[Python-ideas] Break the dominance of boolean values in boolean context

Guido van Rossum guido at python.org
Tue Sep 13 18:04:03 CEST 2011

On Tue, Sep 13, 2011 at 7:01 AM, Lukas Lueg <lukas.lueg at googlemail.com> wrote:
> The question is if we want to treat bools more special than any other
> type. Right now bools are the only place where this is done. Do we
> really want to specialize the language in order to favour control flow
> in the implementation? Forever? That's a bold statement.

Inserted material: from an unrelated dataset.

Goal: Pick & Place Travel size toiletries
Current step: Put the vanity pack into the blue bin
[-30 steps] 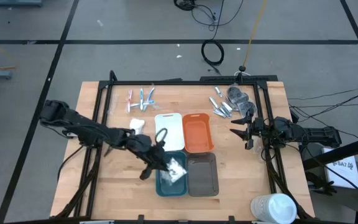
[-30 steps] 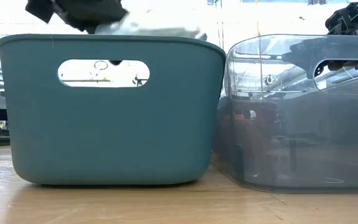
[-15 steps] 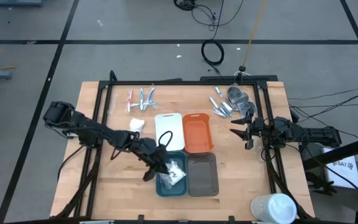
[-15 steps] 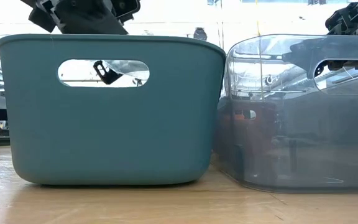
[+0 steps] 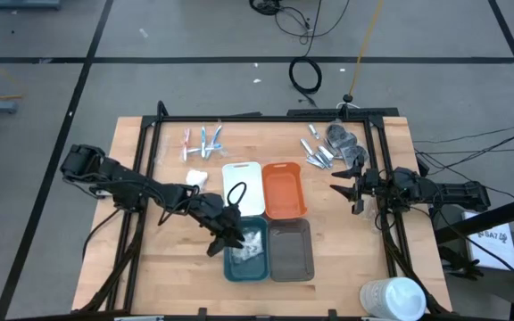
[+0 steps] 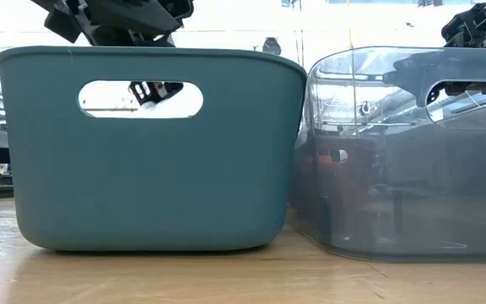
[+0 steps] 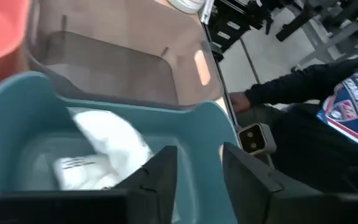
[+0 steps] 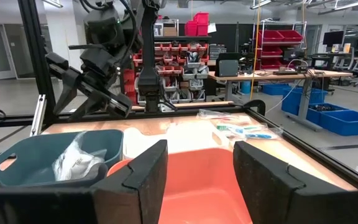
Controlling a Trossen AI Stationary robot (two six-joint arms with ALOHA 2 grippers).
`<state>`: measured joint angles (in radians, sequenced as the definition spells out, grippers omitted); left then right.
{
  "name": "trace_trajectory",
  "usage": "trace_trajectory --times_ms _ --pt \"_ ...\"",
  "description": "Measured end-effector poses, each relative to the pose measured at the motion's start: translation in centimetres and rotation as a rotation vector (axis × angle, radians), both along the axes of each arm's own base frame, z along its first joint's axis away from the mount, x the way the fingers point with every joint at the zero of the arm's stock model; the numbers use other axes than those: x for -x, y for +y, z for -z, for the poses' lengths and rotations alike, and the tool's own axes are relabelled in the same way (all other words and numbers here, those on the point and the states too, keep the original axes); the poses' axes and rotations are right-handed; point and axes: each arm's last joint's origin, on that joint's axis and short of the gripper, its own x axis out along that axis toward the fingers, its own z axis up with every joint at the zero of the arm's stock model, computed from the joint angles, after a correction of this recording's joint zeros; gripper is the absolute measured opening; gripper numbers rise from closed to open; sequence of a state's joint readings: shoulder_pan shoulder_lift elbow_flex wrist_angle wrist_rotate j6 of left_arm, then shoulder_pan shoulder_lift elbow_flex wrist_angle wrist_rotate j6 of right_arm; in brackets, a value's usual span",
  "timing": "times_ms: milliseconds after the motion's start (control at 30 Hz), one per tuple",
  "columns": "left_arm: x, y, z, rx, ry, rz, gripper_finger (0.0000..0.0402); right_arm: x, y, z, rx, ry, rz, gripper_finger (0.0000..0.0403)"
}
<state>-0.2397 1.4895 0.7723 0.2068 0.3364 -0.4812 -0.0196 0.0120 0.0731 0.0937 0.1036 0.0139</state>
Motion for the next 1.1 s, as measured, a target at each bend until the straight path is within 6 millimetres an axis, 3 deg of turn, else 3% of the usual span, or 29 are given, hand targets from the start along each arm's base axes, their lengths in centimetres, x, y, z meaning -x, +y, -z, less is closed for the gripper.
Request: trace_trajectory --times_ms 233,400,533,700,900,1100 --pt "0.1 1.0 -1.1 0.059 -0.027 0.062 0.0166 0.0 0.0 0.0 0.0 -0.001 0.0 0.0174" --pt "1.0 2.3 -2.5 0.055 -0.025 0.027 0.0163 0.0 0.0 0.0 0.0 0.0 0.0 0.0175" --pt "3.0 3.5 -4.1 0.018 0.01 -0.049 0.0152 0.0 0.0 0.0 0.0 0.0 0.0 0.0172" --pt "6.5 5.1 -5.2 -0.158 0.118 -0.279 0.014 0.0 0.0 0.0 0.0 -0.001 0.0 0.0174" --pt "10.4 6.9 -5.6 -0.331 0.274 -0.724 0.0132 0.0 0.0 0.0 0.0 0.0 0.0 0.0174" --pt "11.9 7.6 -5.2 -0.386 0.353 -0.96 0.0131 0.0 0.0 0.0 0.0 -0.001 0.0 0.0173"
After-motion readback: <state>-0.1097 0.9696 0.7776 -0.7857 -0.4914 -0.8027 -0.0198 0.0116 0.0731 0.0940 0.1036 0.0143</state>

I have no problem with this statement and don't see it as particularly
bold or controversial. Control flow just *is* special. FWIW It is not
bool values that are being treated special; it is certain bool
operators (not, and, or). I see nothing wrong with that; you can think
of them as an extension of the repertoire of 'if', 'while' etc.

> Performance is always an argument. Python as a language, and most
> especially CPython itself, has a history of favouring design over
> application; the same should be true for bools. Concerning De Morgan's
> Law, I think in Python this should be treated as a convention in the
> implementation, not a rule of the language. After all, we also have
> [1,2,3] + [4,5,6] = [1,2,3,4,5,6] not by rule but by simple reasoning.

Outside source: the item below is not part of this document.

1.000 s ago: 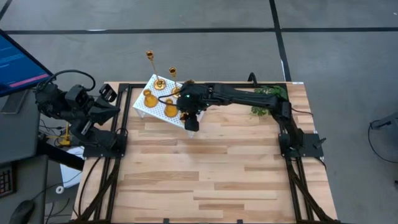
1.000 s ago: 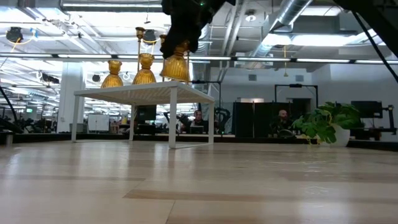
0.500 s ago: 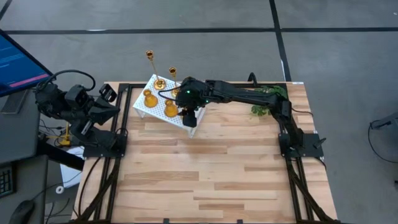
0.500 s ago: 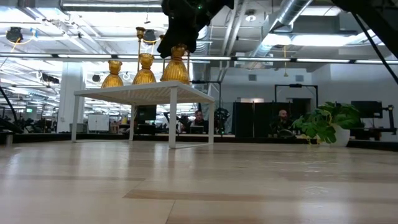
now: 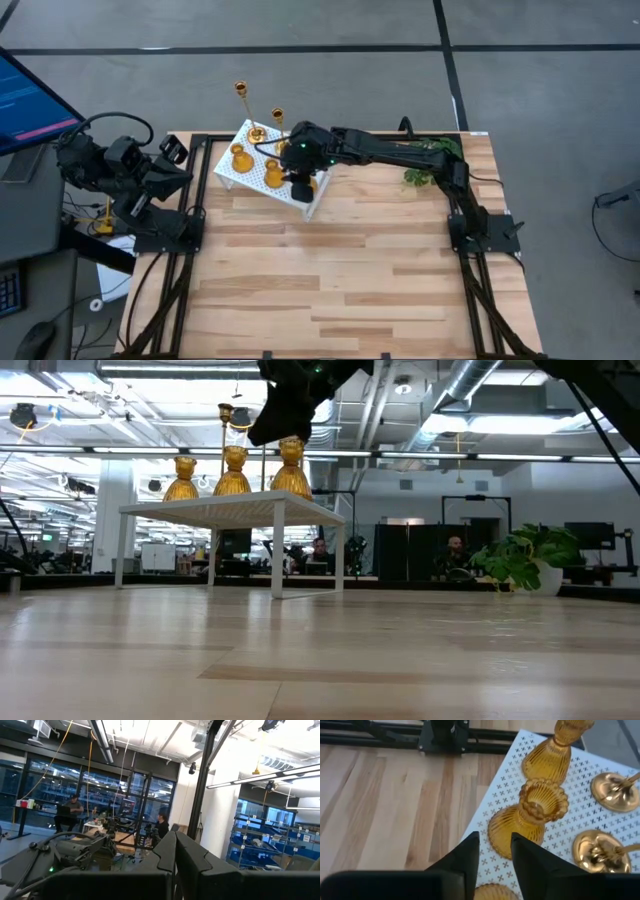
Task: Pick & Place candle stick holders
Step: Put the brown glass candle holder on the shelf aligned with the other brown glass candle holder, then return to Home Position
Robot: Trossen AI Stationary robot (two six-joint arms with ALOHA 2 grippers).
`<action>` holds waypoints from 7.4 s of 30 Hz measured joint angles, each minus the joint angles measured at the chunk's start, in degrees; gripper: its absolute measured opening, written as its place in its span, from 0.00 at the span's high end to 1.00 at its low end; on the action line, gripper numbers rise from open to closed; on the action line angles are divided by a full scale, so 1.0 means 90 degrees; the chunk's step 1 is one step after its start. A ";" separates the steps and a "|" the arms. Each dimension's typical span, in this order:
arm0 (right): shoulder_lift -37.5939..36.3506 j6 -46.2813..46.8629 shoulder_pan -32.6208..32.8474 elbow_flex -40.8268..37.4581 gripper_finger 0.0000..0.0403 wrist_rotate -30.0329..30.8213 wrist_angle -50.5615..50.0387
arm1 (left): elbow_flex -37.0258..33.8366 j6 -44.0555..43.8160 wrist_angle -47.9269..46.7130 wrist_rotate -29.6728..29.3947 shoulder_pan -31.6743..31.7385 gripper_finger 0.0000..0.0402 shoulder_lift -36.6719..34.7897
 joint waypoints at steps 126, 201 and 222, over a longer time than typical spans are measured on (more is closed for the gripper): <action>-0.1576 0.1228 0.0151 -0.4976 1.00 0.1293 0.4090 | 0.0000 0.0146 0.0007 0.0093 0.0000 0.98 0.0002; -0.7043 0.2139 0.4095 -0.4988 1.00 0.6825 0.0188 | -0.2161 -0.2321 -0.1803 -0.2427 0.2311 1.00 0.3419; -0.7105 0.2067 0.4107 -0.4988 1.00 0.6802 0.0261 | -0.1919 -0.2249 -0.1159 -0.1376 0.2159 1.00 0.3039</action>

De Morgan's law (and similar transformation) seem to me out of scope.
The would violate gut feelings about the "natural" execution order of
Python expressions.

> Also: If an object does not override a certain boolean operation, the
> compiler can still take advantage of optimisation. Progress on the AST
> may pave the road for that.

No, because the compiler does not have the runtime types of the object

If you don't know how Python really works you shouldn't be making
language change proposals.

--Guido van Rossum (python.org/~guido)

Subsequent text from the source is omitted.